Il s'agit de considérer l'errance comme un libre mouvement revendiquant de par son indétermination et son autonomie une utopie pour la vie, une forme d'art de vivre émancipée des fonctions et de l'utilitarisme de la vie quotidienne. L'autonomie de l'errance, serait alors, comme le pense Adorno à propos de l'art, la paradoxale condition de sa praxis et de son utilité indirecte pour la vie.
La poétique et l'imaginaire de l'errance deviennent politiques dans leur capacité à résister à la détermination de la marche, à la finalité de la randonnée ou au divertissement de la flânerie. La possibilité et la marge d'erreur de l'errance, son papillonnage, la soustrait à toute conduite pré-agencée, organisée ou finalisée. En ce sens, le plaisir de l'errance représente bien quelque chose de l'ordre du refus, du scandaleux, du subversif qui ne peut être comparé à un simple entracte, loisir ou intermède. Le plaisir de l'errance est une résistance au quotidien qui peut se disséminer à titre de transgression dans une vie idéale à réaliser.

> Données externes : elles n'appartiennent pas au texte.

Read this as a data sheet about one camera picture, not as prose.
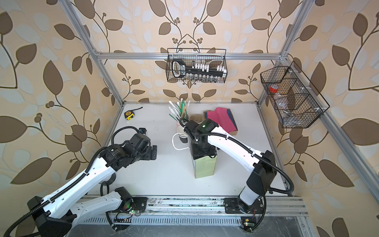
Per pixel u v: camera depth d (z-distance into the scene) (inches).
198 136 20.4
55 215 15.3
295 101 29.1
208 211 29.0
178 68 33.3
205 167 28.2
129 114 43.5
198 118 41.6
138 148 22.0
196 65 32.4
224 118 41.6
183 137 35.0
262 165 16.1
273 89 34.8
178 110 37.1
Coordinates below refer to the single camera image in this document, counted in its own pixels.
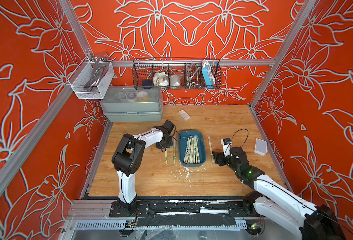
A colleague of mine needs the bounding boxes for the metal tongs in basket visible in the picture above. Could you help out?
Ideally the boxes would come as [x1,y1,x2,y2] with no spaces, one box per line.
[84,52,108,93]

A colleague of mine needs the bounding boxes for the blue plastic storage box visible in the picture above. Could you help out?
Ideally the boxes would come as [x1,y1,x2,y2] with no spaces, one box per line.
[178,130,207,168]

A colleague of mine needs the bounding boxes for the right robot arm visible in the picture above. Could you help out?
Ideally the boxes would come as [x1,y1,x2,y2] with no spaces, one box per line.
[212,147,346,240]

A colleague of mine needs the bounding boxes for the black wire wall basket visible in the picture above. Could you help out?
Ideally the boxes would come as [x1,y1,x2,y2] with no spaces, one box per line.
[132,58,222,90]

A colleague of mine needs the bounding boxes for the white wire wall basket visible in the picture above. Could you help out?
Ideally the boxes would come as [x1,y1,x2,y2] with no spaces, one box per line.
[68,61,114,100]

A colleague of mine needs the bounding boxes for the grey lidded storage container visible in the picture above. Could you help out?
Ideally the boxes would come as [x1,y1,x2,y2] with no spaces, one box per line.
[100,86,163,123]

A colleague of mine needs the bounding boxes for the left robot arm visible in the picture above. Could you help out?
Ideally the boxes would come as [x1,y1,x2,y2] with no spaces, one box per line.
[111,121,175,211]

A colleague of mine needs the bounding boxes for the white crumpled bag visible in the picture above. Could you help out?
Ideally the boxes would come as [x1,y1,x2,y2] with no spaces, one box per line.
[152,72,169,88]

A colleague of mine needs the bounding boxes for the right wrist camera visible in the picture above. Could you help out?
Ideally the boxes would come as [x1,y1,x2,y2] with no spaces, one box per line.
[221,138,232,157]

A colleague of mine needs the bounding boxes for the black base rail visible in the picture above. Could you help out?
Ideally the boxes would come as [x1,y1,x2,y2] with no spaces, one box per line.
[109,196,264,228]

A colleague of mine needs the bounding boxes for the white square pad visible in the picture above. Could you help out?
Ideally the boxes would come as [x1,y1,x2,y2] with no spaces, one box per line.
[254,139,267,156]

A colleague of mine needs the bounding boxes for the small white labelled box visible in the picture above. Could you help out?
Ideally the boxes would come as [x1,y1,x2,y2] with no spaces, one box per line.
[178,110,190,121]

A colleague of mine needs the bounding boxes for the chopstick pair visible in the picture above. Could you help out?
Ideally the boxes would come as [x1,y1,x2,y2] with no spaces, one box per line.
[164,149,168,166]
[173,139,176,166]
[208,136,215,165]

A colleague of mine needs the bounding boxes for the light blue carton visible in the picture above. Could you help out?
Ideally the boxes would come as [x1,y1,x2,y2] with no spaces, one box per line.
[201,60,215,89]

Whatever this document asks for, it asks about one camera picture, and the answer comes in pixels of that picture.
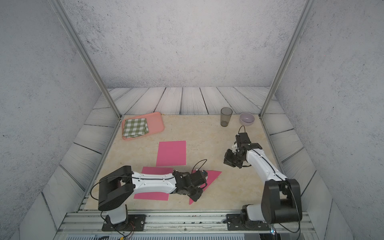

L'errance est bien utopique puisque son mouvement aléatoire et arbitraire rejoint celui d'un lieu qui n'existe pas dans le réel, qui existe à côté ou à titre idéal, espace de nulle part où l'on se perd, où l'on ne se reconnaît pas.
Agnès Lontrade, "Plaisir atopique et utopique: les errances du sentiment esthétique", dans Dominique Berthet, Figures de l'Errance, 2007.